The burning bush shrub, or euonymus alatus, is a deciduous, ornamental plant that grows rapidly and can reach heights in excess of 15 feet – depending on the species. Burning bushes belong to the large celastraceae family, and are native to areas of central Japan, Korea and China, as well as more easterly portions of Asia. These plants are made up of ridged, upright stems; ovate leaves that are terminate in a deep point; and small, white, nondescript flowers which develop into small red berries. What makes this shrub outstanding is its range of exquisite colors. During the spring and summer months, this plant’s foliage is a cool blueish green shade; however, when fall hits, their hue changes to a vibrant, fiery red which remains bright for several weeks.

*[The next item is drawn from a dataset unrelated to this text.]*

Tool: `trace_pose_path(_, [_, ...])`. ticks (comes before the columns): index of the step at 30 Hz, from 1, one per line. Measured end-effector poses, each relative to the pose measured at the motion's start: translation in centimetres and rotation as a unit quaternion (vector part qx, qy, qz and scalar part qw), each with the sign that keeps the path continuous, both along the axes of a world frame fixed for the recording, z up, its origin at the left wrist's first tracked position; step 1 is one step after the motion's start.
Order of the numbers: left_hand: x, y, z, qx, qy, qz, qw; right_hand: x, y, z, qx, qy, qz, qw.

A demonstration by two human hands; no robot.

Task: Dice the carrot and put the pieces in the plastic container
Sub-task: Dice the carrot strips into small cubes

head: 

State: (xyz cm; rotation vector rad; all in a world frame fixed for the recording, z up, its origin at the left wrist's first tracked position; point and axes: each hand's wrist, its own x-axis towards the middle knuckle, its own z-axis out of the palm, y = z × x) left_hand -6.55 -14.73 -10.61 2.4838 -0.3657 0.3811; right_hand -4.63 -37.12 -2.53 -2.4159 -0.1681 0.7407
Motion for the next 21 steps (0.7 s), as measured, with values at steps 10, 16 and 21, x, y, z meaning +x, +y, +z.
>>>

Although the burning bush shrub is undoubtedly lovely to look at, it is – in its native regions – rapidly becoming an invasive plant that is beginning to grow outside of its natural habitat. Even though this may seem like a bad thing now it may, in fact, come in handy. In May of 2010 a study released in the Proceedings of the National Academy of Sciences describes a number of new genetic discoveries. These discoveries indicate that by inserting certain genes of the burning bush shrub into the mustard weed, enzymes become encoded which result in an uncommon compound – acetyl glyceride. In a demonstration, the acetyl glycerides created an oil that was cooler and lower in viscosity than regular oils, and thus, make it an exceptionally useful biofuel for diesel engines. In addition to that, acetyl glycerides contain a considerably low calorie count, and can potentially make for a fantastic substitute to regular vegetable oils.
The Latin word alatus means “winged.” Although this is a reference to the structure of the plant itself, it may very well lend to its symbolism. Even though the burning bush shrub is not rife with concrete symbolism, it is not difficult to associate it with the freedom that goes along with “wings,” or the passion that can be evoked with its wild red hue. It addition to that, because of its unusual name, burning bushes are sometimes considered a religious emblem. As a gift, these plants can be given in large containers, and are almost always given purely for their stunning appearance. Though they are generally maintenance free, these shrubs are best presented to experienced gardeners who know how to tame them.